WHAT IS BEING ASKED: Count the lines below that contain "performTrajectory". Give only the number.

COLLECTED DATA:
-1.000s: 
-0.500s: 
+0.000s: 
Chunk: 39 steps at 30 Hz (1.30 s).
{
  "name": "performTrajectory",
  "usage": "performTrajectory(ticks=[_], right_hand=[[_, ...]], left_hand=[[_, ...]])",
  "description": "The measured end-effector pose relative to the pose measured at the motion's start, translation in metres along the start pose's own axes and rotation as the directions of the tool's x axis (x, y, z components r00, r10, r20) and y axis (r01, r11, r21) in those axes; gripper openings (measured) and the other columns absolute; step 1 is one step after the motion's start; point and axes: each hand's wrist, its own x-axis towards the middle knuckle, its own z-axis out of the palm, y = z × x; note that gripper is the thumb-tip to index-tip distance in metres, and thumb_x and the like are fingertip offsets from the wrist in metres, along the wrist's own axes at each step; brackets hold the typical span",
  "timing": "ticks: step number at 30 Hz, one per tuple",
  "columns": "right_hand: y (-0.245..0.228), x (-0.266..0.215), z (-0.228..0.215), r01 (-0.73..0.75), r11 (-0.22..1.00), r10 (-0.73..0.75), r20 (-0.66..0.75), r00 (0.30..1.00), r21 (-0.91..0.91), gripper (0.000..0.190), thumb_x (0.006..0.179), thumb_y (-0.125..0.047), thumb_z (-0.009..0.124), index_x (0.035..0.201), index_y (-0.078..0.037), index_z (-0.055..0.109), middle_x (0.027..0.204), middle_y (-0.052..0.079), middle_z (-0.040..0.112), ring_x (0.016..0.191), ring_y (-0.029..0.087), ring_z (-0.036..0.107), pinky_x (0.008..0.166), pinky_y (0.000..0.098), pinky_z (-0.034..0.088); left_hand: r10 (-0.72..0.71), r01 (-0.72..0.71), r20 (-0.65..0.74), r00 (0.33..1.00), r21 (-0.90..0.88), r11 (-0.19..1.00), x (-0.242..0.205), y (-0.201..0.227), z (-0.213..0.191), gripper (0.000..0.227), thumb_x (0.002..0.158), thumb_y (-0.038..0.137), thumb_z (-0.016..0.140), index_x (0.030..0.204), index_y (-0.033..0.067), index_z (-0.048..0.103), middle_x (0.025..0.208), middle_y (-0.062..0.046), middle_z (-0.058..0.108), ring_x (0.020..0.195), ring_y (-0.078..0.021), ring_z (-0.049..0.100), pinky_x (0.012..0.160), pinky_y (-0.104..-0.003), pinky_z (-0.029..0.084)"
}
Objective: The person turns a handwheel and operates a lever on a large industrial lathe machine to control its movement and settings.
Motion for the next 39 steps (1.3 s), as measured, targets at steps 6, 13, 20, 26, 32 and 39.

RESULT OF THE EXERCISE: 2